Friday’s 3-1 win over Houston allowed Mendoza his first opportunity to deploy his current group of high-leverage relievers. He chose to bring in Reed Garrett to bail Tylor Megill out of a jam in the sixth, new acquisition A.J. Minter in the seventh, Ryne Stanek in the eighth and Edwin Diaz in the ninth.
All were effective, but that order of relievers was not what we will see every time the Mets are protecting a tight lead in the early part of the season.
— Mendoza said he is still tinkering with when to use Minter, Stanek and Garrett in the eighth versus the seventh.
“There’s going to be a combination,” the manager said. “[It will depend on] who is available, who is coming up.”
When Mendoza served as Aaron Boone’s bench coach with the Yankees, the coaching staff would meet before the game to determine the best “lanes,” as they called them, for each reliever against the night’s opposing lineup.
The Mets’ approach under Mendoza sounds similar. They will look every day at data that cuts deeper than handedness and prior history, like how a given pitcher’s stuff plays against an opponent’s swing. They will consider which pitchers are most capable that night of contributing length, among many other factors that will determine the ideal situation for each.
— You’ll see Diaz at some point in the spot that Stanek faced on Friday: eighth inning, best part of the lineup. In this case, it was Jose Altuve, Isaac Parades and Yordan Alvarez. Stanek took care of them, but contemporary managers, including Mendoza, often use their “closers” (a term that is gradually becoming anachronistic) in that spot.

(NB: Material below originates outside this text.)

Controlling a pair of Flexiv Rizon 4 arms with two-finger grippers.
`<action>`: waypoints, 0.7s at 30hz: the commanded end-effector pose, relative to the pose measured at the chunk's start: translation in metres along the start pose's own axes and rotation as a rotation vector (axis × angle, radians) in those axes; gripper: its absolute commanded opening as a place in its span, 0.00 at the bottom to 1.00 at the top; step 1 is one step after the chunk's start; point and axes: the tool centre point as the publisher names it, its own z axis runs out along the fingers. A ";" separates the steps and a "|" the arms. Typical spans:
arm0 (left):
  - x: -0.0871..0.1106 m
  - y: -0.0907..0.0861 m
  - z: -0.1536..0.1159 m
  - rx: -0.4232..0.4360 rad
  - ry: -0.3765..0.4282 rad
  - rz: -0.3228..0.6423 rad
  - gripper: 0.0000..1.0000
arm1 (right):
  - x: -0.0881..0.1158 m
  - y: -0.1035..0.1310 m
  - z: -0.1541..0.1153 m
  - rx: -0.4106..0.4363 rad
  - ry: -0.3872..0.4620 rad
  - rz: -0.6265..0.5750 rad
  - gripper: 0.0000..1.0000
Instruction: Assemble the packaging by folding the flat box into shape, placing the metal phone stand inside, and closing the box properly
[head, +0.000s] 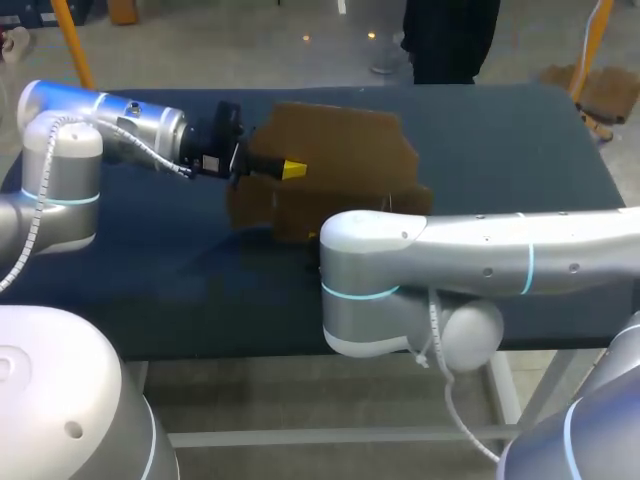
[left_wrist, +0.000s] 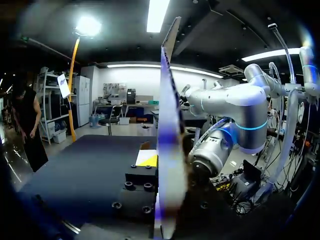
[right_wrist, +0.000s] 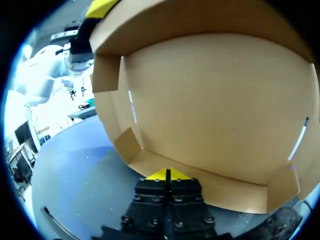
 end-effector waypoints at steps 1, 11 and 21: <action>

I asked Mendoza after the game if he considered Diaz in the eighth. He said no, primarily because it was Diaz’s first appearance of the season. He wanted to get his closer out of the gate in standard fashion. But if, say, it’s next weekend at Citi Field and Toronto’s Bo Bichette, Vladimir Guerrero Jr. and Anthony Santander are due up in the eighth with the Mets up by a few runs, that could easily be Diaz’s inning.
— One last bit of late-inning run prevention strategy: Mendoza said that he might use Luisangel Acuña as a late-inning defensive replacement at second base on days that Brett Baty starts. On Friday, Acuna pinch-hit for Baty in the seventh because of a platoon advantage. He then made a nifty play on a grounder in the eighth.
Baty is a hardworking neophyte at the position and Acuña is what Mendoza called a “plus-plus defender” there. Because of that, the manager might make the substitution for purely defensive reasons late in games, even if an obvious pinch-hit situation does not arise — provided that he is not facing a team with righty relievers that could make it unwise to remove the lefty Baty. Managing is complicated.